* [INSTRUCTIONS TO FOLLOW]
The task calls for the lines below from the line with "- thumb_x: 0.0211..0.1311" to the line with "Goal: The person", both ends included, copied exactly, without any pictures.

* [THE DATA]

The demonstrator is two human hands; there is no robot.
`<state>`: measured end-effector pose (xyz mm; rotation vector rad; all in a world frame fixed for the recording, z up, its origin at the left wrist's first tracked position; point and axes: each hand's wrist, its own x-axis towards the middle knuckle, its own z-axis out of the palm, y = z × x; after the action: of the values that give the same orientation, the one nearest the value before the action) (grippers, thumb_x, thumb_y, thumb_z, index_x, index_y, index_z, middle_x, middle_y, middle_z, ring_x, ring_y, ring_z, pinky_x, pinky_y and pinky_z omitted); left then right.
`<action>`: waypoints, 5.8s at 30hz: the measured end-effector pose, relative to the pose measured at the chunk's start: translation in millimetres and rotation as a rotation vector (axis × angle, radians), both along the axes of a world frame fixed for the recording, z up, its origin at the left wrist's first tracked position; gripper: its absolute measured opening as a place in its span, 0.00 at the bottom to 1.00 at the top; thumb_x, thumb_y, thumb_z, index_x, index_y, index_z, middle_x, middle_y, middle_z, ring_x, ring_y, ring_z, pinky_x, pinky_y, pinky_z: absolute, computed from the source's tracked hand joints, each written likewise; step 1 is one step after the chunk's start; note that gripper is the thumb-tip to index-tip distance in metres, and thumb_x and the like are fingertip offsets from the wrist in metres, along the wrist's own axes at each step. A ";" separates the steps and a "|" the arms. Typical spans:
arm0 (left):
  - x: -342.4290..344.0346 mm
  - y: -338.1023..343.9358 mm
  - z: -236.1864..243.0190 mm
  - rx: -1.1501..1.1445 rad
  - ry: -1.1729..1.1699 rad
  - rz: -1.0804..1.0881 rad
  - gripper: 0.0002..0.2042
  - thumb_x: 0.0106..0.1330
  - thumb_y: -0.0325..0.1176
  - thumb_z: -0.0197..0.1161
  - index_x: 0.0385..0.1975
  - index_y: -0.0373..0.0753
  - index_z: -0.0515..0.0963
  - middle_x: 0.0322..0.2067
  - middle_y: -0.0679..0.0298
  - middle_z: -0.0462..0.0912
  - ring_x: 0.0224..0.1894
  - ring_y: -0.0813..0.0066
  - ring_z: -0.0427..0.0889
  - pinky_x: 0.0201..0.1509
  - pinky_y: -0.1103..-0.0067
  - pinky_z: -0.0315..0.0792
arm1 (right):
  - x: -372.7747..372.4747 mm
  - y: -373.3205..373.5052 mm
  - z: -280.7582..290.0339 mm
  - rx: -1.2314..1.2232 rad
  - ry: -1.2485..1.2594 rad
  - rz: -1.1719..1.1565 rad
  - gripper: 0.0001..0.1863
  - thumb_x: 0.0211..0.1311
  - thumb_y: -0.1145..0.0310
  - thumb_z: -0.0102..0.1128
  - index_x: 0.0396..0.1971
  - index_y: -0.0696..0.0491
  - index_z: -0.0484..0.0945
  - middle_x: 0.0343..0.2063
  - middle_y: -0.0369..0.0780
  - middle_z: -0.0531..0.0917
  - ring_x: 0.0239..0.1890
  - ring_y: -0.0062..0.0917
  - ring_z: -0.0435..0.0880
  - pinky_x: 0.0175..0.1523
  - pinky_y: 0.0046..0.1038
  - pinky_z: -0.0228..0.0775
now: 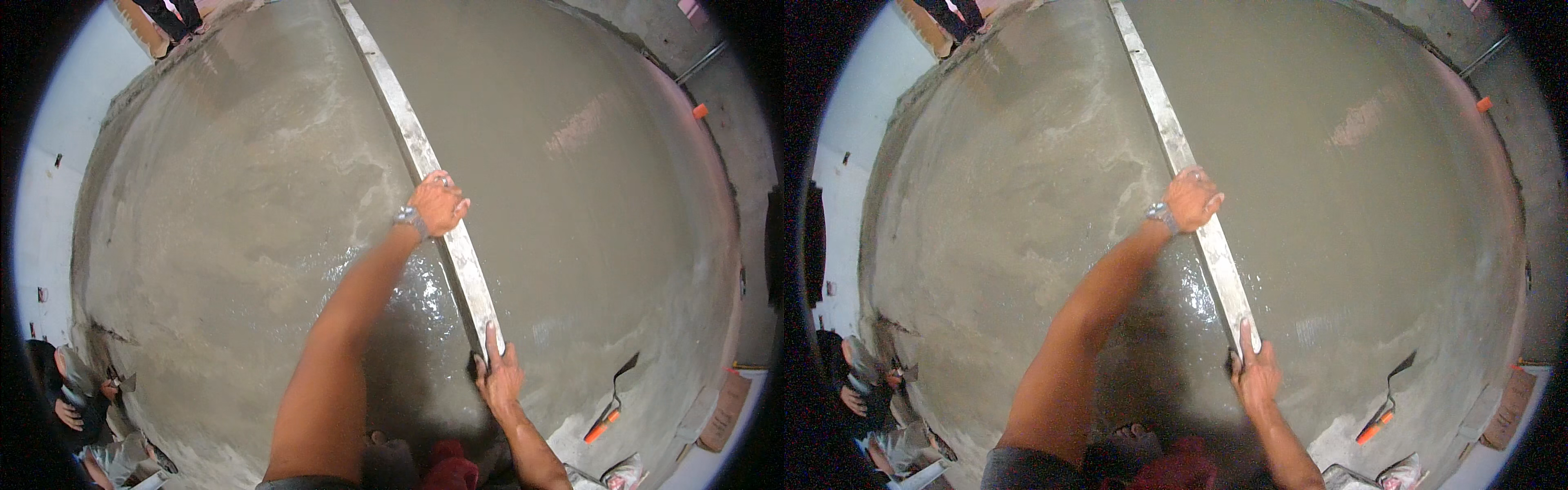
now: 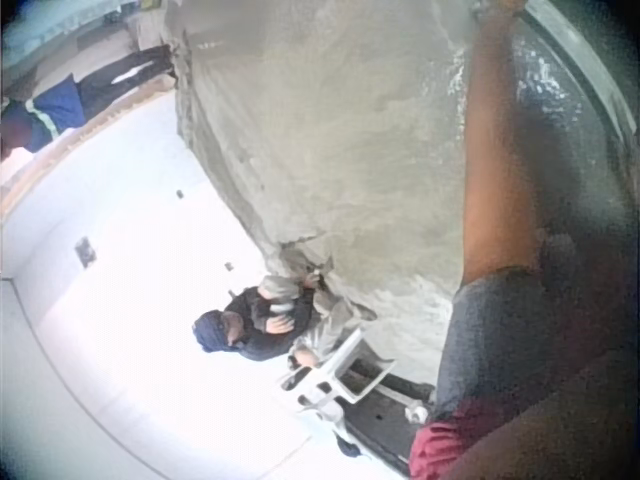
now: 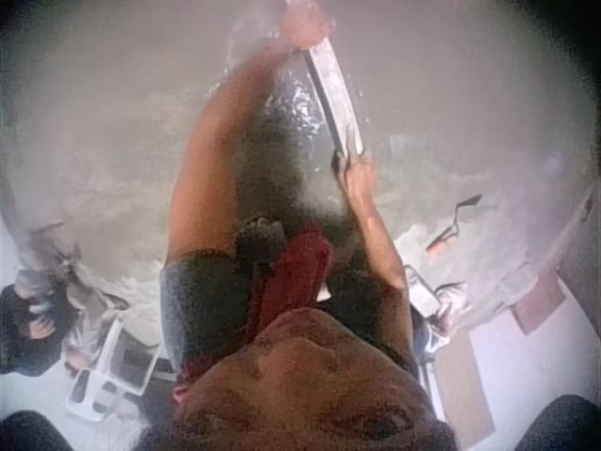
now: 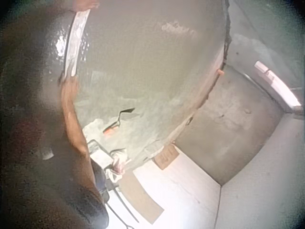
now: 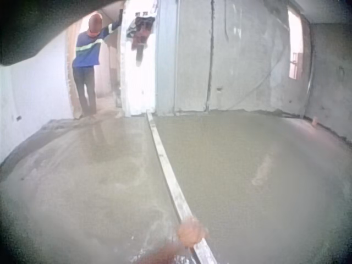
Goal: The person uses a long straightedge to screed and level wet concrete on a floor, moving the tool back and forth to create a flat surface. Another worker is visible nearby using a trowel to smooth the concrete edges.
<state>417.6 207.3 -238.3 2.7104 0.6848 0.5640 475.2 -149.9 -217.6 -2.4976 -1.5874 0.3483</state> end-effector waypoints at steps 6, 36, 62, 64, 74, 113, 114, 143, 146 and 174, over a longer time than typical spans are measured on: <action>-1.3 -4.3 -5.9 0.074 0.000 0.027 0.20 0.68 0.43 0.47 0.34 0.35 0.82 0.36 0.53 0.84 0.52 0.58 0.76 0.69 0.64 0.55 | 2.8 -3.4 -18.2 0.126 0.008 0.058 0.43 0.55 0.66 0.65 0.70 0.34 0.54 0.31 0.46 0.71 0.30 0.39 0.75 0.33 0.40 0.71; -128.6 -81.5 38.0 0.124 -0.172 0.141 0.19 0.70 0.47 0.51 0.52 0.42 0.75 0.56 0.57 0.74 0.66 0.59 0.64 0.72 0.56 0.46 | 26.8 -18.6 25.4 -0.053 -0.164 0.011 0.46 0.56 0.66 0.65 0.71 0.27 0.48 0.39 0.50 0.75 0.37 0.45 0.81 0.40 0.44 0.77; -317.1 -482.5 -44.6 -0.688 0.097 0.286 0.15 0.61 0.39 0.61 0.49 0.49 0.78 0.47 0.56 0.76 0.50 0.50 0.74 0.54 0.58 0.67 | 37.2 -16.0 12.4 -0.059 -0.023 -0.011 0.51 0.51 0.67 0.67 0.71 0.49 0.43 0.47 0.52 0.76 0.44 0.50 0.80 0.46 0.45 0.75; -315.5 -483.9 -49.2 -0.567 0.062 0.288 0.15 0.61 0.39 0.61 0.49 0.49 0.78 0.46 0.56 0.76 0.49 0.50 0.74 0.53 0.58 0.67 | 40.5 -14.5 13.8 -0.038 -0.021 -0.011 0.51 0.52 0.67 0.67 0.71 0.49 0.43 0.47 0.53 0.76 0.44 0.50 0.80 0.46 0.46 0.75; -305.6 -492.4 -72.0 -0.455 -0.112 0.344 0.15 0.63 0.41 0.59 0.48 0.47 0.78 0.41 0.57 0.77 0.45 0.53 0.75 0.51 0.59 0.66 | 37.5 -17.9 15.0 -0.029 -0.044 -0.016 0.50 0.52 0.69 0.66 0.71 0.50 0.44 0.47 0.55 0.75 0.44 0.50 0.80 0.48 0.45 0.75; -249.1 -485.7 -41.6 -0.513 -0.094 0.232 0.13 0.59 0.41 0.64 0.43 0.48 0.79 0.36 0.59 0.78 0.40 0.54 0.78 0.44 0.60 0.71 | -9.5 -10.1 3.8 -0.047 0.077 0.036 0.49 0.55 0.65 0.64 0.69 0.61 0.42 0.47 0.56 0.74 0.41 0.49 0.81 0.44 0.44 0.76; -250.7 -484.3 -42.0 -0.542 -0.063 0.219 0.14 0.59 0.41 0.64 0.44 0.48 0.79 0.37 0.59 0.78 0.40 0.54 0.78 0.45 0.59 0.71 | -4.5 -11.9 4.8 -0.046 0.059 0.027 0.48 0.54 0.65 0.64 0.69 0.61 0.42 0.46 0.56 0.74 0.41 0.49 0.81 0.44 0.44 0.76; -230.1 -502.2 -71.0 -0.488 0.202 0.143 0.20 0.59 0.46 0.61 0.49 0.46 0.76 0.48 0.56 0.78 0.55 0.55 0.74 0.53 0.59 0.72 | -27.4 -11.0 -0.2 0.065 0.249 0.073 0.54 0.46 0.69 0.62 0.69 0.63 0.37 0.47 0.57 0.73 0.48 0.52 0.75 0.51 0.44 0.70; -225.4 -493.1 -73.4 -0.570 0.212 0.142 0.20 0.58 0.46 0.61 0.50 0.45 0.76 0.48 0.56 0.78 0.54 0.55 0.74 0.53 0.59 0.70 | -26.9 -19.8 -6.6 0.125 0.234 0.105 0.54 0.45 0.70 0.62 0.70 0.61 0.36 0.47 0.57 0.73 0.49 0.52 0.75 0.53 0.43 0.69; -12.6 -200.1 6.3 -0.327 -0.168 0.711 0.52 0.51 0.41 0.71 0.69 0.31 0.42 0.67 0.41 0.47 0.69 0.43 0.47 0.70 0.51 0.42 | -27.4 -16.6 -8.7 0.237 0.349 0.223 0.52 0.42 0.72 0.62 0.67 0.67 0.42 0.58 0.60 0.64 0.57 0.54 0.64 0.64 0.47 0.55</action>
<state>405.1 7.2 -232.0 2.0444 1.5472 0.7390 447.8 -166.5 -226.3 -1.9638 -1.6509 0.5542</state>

* [SOLUTION]
  - thumb_x: 0.0211..0.1311
  - thumb_y: -0.1145..0.0310
  - thumb_z: -0.0102..0.1128
  - index_x: 0.0396..0.1971
  - index_y: -0.0696..0.0491
  - index_z: -0.0484..0.0945
  - middle_x: 0.0343..0.2063
  - middle_y: -0.0369..0.0780
  - middle_z: -0.0531..0.0917
  - ring_x: 0.0239..0.1890
  - ring_y: -0.0062..0.0917
  - ring_z: -0.0435..0.0880
  - pinky_x: 0.0175..0.1523
  - pinky_y: 0.0046..0.1038
  - pinky_z: -0.0228..0.0775
now: 
now: 
now: 
now: 
now: 
Goal: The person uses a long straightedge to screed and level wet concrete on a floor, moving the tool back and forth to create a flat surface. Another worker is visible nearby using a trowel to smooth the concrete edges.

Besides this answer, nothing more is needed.